Work order: Across the material below, say how many lines contain the string "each", and add no other words.

Data:

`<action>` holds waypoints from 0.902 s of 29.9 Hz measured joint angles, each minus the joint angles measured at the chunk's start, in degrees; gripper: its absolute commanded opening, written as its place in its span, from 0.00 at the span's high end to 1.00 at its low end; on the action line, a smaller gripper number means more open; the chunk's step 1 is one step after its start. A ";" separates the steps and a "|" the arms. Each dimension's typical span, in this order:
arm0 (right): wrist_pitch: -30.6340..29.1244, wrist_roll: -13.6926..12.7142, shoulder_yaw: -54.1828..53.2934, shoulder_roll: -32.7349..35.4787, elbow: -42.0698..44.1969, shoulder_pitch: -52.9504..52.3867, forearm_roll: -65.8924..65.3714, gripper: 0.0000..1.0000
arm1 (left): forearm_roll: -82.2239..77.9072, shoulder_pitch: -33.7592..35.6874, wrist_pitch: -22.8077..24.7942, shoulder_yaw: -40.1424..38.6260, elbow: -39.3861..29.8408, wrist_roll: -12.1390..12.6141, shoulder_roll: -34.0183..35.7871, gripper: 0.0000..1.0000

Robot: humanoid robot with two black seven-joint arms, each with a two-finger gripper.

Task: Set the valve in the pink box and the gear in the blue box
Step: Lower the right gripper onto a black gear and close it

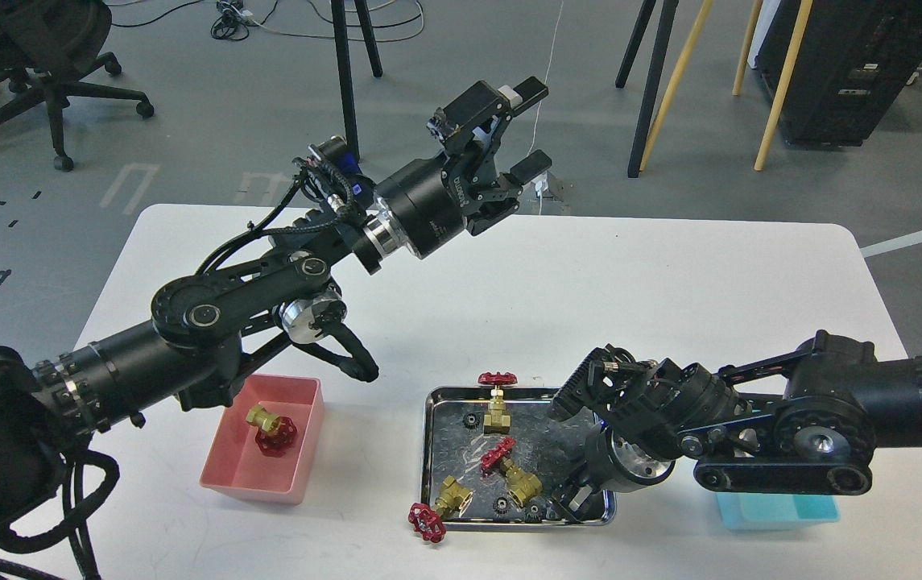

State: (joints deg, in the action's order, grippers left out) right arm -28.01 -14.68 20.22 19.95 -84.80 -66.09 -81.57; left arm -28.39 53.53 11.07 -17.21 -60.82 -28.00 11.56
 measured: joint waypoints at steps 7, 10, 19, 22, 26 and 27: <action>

Expected output: 2